Look through the data below. Show each line where the string "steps" occurs.

=== Begin Enclosure ===

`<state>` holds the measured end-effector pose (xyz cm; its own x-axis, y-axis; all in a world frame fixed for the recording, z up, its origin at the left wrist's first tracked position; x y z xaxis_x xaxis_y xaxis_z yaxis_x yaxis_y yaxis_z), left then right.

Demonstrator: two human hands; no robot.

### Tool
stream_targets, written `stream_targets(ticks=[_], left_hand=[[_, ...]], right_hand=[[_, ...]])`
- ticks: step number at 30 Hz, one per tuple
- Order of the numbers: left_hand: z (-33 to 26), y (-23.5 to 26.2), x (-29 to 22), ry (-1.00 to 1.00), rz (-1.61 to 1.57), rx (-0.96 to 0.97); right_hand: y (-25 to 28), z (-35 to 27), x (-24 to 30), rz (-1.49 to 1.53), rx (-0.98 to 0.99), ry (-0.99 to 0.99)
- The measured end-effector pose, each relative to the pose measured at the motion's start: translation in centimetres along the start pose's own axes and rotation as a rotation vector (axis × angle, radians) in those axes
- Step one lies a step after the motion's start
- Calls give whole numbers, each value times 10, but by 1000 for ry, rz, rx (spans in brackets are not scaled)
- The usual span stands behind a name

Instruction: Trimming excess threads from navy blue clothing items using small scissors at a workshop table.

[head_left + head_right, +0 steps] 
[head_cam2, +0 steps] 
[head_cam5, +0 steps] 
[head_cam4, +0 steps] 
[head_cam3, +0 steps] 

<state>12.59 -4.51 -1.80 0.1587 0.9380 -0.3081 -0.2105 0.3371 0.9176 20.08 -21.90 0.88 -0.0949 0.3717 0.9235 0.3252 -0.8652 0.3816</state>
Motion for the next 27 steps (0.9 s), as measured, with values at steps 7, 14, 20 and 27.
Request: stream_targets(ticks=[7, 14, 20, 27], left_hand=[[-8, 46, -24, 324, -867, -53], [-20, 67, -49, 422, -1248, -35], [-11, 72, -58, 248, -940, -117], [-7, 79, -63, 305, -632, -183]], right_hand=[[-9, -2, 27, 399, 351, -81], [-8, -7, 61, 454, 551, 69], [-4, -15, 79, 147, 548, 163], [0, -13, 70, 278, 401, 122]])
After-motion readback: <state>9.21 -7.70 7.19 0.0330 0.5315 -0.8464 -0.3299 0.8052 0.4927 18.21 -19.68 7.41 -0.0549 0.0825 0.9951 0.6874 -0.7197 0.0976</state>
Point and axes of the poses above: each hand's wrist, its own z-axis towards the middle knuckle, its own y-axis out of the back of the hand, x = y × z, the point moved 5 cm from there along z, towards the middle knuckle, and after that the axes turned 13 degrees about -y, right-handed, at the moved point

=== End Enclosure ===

Answer box:
[head_left + head_right, +0 steps] 
[head_cam2, +0 steps] 
[head_cam5, +0 steps] 
[head_cam4, +0 steps] 
[head_cam3, +0 steps] 
Motion for the next 27 steps (0.9 s), as measured, with values at steps 7, 14, 20 and 27.

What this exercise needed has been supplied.